### TASK INSTRUCTIONS:
Which lines in the data below contain the string "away"? Show each one.

┄┄┄┄┄┄┄┄┄┄┄┄┄┄┄┄┄┄┄┄

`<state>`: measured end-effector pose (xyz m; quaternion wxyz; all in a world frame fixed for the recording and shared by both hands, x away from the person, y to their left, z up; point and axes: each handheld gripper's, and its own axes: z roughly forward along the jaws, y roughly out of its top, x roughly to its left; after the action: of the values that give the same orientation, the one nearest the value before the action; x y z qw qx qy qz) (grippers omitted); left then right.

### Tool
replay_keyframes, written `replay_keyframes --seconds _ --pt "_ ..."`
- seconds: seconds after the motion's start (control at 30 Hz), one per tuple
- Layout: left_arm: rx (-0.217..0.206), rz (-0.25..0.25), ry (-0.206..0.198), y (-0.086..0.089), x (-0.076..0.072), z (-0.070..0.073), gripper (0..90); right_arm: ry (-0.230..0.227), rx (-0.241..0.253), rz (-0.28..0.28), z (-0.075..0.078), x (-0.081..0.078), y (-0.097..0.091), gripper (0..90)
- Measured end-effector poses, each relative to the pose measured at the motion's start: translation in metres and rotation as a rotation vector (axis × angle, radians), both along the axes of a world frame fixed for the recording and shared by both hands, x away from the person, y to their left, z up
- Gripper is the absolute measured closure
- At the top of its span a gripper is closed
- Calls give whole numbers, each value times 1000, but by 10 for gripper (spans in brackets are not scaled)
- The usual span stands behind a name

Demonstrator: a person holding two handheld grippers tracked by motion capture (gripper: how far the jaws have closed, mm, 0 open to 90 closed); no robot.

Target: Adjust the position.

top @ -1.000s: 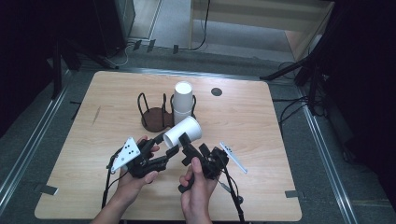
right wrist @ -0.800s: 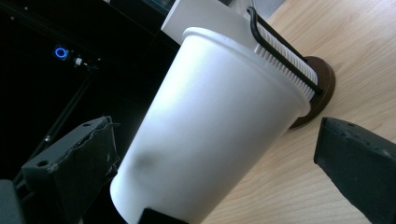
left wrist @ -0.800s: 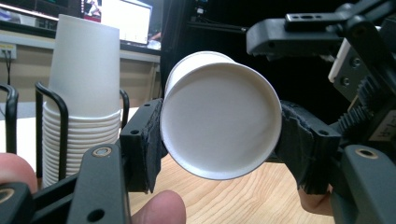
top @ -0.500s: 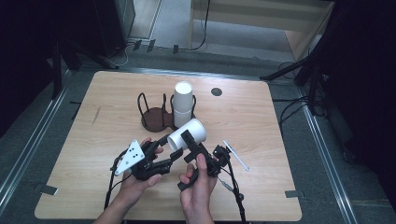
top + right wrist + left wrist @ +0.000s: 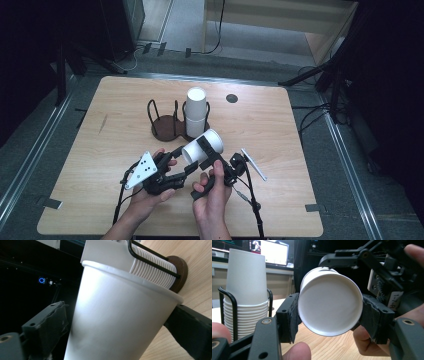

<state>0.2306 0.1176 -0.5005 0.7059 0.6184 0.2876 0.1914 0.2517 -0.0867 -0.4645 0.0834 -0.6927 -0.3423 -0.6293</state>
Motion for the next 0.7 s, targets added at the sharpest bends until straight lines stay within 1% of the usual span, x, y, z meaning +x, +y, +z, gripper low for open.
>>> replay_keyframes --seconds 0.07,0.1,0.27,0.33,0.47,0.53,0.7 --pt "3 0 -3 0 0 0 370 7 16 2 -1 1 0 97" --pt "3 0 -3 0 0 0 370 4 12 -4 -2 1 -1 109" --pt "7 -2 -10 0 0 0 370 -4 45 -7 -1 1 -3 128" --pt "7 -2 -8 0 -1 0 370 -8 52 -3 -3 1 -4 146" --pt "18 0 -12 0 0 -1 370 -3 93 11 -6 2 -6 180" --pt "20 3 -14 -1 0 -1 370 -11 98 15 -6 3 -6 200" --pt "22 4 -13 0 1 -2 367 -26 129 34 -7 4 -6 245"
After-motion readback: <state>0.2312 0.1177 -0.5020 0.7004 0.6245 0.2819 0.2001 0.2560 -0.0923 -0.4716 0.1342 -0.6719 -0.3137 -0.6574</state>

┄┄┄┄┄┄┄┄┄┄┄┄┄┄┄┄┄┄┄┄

### SOLUTION BELOW:
`<state>`: measured end-effector pose (xyz m; quaternion wxyz; all in a world frame fixed for the recording and shared by both hands, x away from the person, y to their left, z up; point and axes: each handheld gripper's, and its own axes: z roughly forward along the jaws, y roughly out of its top, x roughly to its left; after the action: of the values that give the same orientation, the one nearest the value before the action; x y z qw qx qy qz) (grippers omitted); left then right.
- Measured end-effector poses, each relative to the pose measured at the motion's start: translation in metres and rotation as a rotation vector (axis × angle, radians), both along the axes of a world frame fixed for the recording and shared by both hands, x away from the person, y to their left, z up

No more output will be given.